### Exercise directions
Report every line of the data where the string "garment" appears.

═════ Given records ═════

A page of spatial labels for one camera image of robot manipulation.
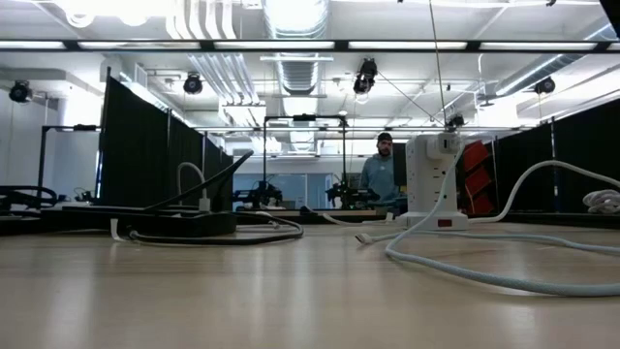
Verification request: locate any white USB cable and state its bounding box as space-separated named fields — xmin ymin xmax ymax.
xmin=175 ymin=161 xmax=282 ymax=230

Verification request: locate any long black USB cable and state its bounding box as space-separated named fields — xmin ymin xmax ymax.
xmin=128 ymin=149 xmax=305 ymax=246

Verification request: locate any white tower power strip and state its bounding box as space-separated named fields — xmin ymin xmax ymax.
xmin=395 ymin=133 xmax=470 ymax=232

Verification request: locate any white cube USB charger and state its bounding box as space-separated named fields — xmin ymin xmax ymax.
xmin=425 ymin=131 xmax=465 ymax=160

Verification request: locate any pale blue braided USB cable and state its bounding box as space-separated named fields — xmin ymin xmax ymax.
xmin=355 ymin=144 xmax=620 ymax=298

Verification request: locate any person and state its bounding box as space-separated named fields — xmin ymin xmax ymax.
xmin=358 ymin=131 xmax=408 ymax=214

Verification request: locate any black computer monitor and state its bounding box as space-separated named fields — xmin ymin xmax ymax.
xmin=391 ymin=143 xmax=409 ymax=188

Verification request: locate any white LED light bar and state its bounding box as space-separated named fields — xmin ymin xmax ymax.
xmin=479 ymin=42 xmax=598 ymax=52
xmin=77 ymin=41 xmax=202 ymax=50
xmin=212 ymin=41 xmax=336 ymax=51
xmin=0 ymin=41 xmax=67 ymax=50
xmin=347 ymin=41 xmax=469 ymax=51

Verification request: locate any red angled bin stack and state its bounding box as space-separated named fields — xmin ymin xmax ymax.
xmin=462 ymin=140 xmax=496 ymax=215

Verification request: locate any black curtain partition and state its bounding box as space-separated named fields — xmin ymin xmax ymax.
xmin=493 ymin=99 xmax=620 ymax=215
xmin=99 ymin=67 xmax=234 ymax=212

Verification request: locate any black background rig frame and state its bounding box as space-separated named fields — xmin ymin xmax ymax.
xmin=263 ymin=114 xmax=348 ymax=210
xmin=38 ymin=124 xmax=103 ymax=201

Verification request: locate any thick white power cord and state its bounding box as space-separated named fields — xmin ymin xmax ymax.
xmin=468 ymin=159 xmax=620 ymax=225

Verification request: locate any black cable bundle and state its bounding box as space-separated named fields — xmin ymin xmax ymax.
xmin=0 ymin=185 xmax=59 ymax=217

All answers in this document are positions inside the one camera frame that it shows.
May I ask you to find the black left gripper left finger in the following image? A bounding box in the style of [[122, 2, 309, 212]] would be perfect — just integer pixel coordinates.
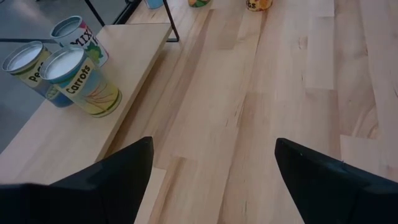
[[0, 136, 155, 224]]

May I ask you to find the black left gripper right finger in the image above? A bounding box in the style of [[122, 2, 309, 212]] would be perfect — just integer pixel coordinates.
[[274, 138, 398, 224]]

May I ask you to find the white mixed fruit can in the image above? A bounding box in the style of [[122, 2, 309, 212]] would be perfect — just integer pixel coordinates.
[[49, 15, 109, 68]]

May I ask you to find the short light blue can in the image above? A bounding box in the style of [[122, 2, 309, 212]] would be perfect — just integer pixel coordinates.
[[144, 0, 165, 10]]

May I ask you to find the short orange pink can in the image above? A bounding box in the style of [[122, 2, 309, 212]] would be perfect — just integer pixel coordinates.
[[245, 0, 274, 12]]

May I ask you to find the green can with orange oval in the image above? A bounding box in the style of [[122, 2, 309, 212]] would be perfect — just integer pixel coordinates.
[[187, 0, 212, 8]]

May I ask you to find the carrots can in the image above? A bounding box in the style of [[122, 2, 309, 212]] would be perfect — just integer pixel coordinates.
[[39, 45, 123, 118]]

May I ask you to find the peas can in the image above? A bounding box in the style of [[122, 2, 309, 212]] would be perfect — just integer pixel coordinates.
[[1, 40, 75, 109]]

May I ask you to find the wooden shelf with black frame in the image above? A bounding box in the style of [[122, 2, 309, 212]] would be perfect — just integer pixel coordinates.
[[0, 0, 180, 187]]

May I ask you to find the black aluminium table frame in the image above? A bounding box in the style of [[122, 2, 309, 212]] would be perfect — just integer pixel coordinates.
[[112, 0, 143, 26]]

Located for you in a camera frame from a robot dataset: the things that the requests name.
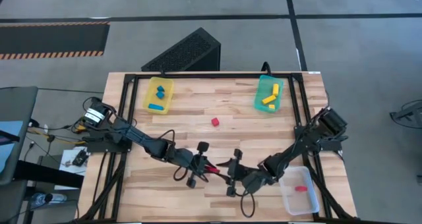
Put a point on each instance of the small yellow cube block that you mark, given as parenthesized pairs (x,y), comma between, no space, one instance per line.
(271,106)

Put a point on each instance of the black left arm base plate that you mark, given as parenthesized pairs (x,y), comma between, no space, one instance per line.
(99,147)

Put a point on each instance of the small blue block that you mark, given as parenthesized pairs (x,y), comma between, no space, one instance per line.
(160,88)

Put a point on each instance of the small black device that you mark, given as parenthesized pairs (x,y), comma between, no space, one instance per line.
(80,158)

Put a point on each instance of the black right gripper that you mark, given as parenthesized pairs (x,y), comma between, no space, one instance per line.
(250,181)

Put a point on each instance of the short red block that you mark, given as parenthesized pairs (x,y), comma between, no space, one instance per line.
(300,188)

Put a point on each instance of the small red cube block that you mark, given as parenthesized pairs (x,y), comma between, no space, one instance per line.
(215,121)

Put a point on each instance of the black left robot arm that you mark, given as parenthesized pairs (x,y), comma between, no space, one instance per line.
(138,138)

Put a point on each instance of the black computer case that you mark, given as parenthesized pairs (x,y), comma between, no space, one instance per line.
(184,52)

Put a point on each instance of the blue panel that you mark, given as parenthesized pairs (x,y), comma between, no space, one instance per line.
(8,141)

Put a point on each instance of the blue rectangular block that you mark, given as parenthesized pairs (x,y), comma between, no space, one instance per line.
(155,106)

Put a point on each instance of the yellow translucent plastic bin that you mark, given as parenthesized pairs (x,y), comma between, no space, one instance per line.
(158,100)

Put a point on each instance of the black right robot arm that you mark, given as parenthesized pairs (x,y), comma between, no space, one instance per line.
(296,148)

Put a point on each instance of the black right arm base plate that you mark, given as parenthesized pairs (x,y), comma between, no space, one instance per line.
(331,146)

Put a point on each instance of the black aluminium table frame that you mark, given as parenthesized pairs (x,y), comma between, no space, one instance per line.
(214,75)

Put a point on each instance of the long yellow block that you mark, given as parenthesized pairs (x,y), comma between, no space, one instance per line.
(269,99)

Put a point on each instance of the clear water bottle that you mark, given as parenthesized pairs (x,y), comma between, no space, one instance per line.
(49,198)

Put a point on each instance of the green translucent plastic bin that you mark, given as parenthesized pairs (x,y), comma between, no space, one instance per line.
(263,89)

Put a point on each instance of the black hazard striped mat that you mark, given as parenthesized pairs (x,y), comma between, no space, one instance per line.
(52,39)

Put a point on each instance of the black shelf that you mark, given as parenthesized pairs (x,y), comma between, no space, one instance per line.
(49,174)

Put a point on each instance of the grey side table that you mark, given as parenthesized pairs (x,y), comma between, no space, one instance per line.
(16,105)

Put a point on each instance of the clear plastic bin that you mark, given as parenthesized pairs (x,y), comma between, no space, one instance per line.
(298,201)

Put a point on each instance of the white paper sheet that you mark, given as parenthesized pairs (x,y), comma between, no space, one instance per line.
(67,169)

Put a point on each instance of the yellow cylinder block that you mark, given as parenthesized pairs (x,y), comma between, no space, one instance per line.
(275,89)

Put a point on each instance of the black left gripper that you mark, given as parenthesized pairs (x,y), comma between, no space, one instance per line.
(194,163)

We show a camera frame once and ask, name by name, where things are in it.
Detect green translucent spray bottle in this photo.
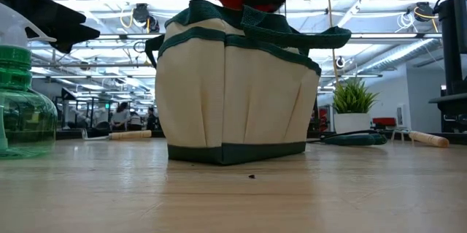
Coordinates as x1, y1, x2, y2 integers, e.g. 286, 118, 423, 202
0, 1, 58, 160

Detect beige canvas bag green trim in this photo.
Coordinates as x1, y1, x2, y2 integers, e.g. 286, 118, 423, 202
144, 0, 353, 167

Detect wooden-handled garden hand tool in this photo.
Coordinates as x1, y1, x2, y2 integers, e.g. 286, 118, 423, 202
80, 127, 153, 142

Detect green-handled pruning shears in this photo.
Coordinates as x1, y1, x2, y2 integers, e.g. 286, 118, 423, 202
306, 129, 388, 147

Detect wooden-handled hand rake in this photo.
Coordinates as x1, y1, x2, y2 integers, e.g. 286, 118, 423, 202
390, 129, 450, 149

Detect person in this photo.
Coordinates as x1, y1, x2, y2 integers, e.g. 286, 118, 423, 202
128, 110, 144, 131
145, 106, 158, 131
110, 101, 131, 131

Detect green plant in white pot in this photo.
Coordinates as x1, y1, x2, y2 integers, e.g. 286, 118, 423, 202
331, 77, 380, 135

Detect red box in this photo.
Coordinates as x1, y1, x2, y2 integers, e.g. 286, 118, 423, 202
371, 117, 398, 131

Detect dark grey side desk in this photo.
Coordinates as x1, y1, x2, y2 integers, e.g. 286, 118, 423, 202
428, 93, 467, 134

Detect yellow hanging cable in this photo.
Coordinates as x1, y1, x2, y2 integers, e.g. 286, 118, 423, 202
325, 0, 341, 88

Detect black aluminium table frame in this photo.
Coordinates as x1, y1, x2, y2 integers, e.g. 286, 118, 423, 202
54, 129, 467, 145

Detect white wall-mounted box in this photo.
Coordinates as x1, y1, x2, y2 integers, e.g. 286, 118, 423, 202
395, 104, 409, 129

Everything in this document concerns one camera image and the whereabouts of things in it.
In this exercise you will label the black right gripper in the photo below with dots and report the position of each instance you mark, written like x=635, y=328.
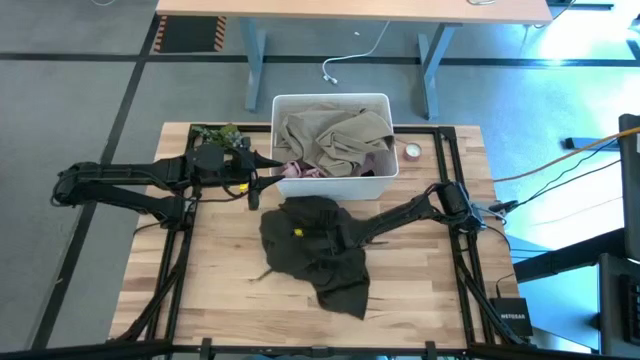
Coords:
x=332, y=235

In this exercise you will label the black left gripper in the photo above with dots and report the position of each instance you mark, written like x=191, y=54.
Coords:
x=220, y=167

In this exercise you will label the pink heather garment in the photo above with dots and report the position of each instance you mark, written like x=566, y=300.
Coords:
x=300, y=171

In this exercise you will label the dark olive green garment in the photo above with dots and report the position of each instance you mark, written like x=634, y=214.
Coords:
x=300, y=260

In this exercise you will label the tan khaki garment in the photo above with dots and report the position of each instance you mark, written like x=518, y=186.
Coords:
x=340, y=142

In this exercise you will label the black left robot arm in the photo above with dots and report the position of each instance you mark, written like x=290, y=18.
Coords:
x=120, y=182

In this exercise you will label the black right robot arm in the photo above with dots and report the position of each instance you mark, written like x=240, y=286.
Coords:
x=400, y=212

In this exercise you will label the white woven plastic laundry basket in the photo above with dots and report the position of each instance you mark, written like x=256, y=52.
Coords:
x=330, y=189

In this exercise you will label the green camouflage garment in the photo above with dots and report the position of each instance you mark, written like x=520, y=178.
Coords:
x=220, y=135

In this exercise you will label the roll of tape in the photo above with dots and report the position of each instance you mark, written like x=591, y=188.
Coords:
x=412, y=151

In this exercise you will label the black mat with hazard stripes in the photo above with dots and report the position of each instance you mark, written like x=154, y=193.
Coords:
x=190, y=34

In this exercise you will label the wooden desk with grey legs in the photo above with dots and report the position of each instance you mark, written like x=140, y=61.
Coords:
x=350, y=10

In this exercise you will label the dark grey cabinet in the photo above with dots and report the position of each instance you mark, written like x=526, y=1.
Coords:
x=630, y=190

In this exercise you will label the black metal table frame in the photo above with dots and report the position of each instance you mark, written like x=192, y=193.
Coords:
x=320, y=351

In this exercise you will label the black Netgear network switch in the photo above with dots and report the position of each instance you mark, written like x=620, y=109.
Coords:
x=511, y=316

═════

### Task response
In this exercise you will label the pink heather garment in the photo above with dots and report the position of each instance you mark, written like x=566, y=300.
In this exercise you will label the dark olive green garment in the photo above with dots and report the position of each instance you mark, written like x=634, y=214.
In this exercise you will label the tan khaki garment in the photo above with dots and report the position of each instance you mark, written like x=518, y=186.
In this exercise you will label the green camouflage garment in the photo above with dots and report the position of each instance you mark, written like x=520, y=178.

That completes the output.